I’ve adjusted very well after having spent most of my adult life in prison. I still think back to my fateful decision in 2005 to go to my victim’s house when he saw me in a store and asked me to come over. He was someone from my past who I knew would be a bad influence, so I almost told him no. I’d gone a number of days without alcohol or cigarettes, but I still had some weed and planned to be done with it too once it was gone. I wanted it gone soon and didn’t have the willpower to throw it away, so my foolish mindset at the time was that smoking the rest of it with this guy was my best option. I first asked him if he would be drinking and he said no. When getting to his house, the first thing he did was take a beer out of his refrigerator. Instead of leaving as I should have, I told myself I could be around alcohol and resist the urge to drink. One day at his house led to another and another. I think it was my third day with him that I gave in and that led me to the worst trouble of my life. I already had an assault charge pending for an incident similar to what was about to occur, but it wasn’t near as serious.
I noticed the trouble brewing in an apartment where I spent the last day with my victim. He continually argued with the woman whose apartment we were in, ripped her phone out of the wall and tried getting me to help him steal some of her property. I ignored the red flags and stayed where I should have known something very bad was going to happen. I still don’t know why he attacked me, but I vaguely remember taking some shots to the face with a beer bottle. Both of my eyes were black; one was swollen completely shut. I also had a head injury bad enough for an X ray, so when I learned a broken beer bottle had been found at the crime scene, I concluded it had been broken over my head. Despite what you may have seen in a movie, beer bottles do not easily break. Whatever force hits a round surface is distributed over a wide area, meaning that force must be tremendous to damage the point of impact. I’ll spare you the gruesome details, but things got uglier and my attacker was laying in blood when I left the apartment. Once I was in jail I knew I wouldn’t be leaving until it was time for me to go to prison.
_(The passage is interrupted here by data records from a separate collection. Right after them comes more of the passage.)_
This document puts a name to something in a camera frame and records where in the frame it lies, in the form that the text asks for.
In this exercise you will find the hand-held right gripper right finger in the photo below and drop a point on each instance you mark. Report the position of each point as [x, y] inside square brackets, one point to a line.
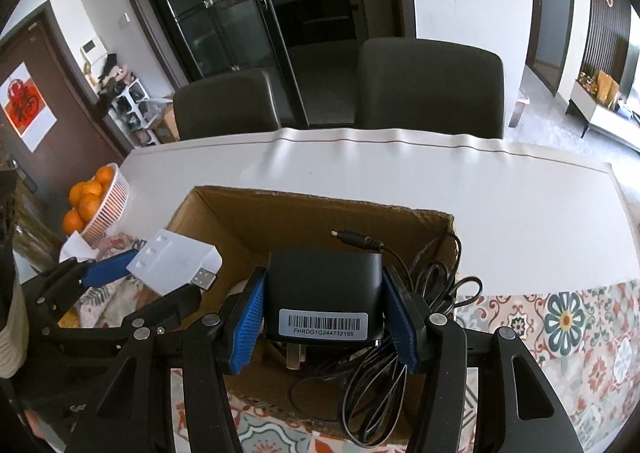
[400, 323]

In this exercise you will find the dark grey dining chair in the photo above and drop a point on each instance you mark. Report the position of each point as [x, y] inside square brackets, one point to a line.
[430, 83]
[225, 103]

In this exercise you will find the brown entrance door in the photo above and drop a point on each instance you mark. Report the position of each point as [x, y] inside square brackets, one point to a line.
[65, 123]

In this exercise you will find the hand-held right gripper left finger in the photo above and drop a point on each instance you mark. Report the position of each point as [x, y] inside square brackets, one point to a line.
[245, 323]

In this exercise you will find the orange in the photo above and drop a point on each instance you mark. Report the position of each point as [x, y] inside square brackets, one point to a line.
[73, 222]
[91, 189]
[105, 175]
[90, 207]
[77, 194]

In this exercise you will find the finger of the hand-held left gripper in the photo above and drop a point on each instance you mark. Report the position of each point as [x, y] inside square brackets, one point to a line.
[107, 268]
[165, 308]

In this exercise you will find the black power adapter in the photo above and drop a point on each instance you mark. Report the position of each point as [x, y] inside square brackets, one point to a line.
[325, 293]

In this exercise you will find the person's left hand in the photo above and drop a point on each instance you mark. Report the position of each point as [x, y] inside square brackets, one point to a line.
[39, 425]

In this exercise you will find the black glass sliding door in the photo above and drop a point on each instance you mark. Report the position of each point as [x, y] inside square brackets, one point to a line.
[220, 18]

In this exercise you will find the white shoe rack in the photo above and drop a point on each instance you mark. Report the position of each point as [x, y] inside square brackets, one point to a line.
[132, 115]

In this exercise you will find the brown cardboard box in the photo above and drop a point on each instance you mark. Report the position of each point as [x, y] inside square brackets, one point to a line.
[280, 218]

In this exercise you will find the yellow gift bags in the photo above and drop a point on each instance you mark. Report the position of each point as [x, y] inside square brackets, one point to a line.
[603, 88]

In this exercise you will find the small cardboard box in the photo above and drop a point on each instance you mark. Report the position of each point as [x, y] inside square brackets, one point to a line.
[169, 123]

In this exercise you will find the white wall switch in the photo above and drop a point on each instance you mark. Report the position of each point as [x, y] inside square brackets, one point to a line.
[124, 19]

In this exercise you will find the pile of bags and toys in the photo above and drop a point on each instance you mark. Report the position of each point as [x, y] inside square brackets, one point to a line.
[112, 75]

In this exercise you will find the white television cabinet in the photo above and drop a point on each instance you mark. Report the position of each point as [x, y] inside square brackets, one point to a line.
[600, 118]

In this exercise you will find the white translucent USB hub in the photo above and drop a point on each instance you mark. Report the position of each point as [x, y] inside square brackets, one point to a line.
[170, 258]

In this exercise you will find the dark slatted wall panel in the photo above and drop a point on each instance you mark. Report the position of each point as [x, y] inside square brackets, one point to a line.
[610, 33]

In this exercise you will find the white wall intercom panel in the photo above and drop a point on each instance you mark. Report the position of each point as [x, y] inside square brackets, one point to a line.
[92, 47]

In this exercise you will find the colourful patterned table mat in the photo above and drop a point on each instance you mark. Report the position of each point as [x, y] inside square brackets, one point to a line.
[565, 348]

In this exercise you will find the red and white door poster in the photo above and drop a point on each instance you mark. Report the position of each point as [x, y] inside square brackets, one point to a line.
[27, 105]

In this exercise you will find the white fruit basket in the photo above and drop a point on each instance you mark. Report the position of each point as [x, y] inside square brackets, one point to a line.
[107, 213]

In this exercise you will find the dark framed doorway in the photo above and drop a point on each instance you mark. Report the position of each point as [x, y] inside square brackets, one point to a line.
[555, 8]
I dealt with a lot of terrible unknowns after getting locked up. The first one was the worst. For several days following the incident I didn’t know if my victim would live or die. I knew nothing until hearing he was out of the hospital, which brought me great relief. Next was the stress of not knowing how long my sentence would be. Then I accepted an offer of 15 years. After that I had a long time to wonder how much of that time I would spend in prison before getting out on parole. Now I wonder where I would be in life today had I refused to go to my victim’s house, or at least gotten away from him before he attacked me. That unknown doesn’t trouble me, but it sure makes me curious. Would I still be drinking, smoking and getting high? Would I still be alive? The questions could be endless. One thing I do know is I’m an entirely different person now, and the changes in me are much more than sobriety. I don’t watch the same stuff on TV, listen to the same music or talk the same way. It took hard time to straighten me out, and I can now say with confidence that I’ll never return to the troubled and decadent life I once had.
If people were reincarnated as another species that was determined by behavior, as Hindus believe, I would likely be a dung beetle in my next life had I not changed. That’s an unpleasant thought, but my true fate would have been much worse had I died before changing. It’s by undeserving grace that I went to prison instead of the grave. In prison I experienced depression like I never had before, but at least I wasn’t dead and a whole lot of good came from that terrible chapter in my life. It started with misery, but I didn’t know about all the good things that awaited me in the future. Joseph, Jacob’s favorite son (Gen. 37:3), must have felt devastation far worse than mine when his jealous brothers sold him into slavery (Gen. 37:23-28), yet God was with him and he found favor in his master’s eyes (Gen. 39:1-4). He was later put in prison when his master’s wife falsely accused him of rape (Gen. 39:7-20), and even that resulted in good for him. He next had favor with the prison’s keeper (Gen. 39:21-23). Finally, he gained favor with Egypt’s Pharaoh after interpreting a dream for him (Gen. 41:25-43). (It was a different Pharaoh who persecuted the Israelites [Ex. 1:8-14].) Best of all, Joseph’s brothers who betrayed him had remorse and joined him in Egypt to live a good, happy life (Gen. 45:1-21). This is one of many great examples of how God will cause good to come from tragic events. So if you’re going through a hard time in life, my advice to you is don’t let the present overwhelm you when the future isn’t yet determined.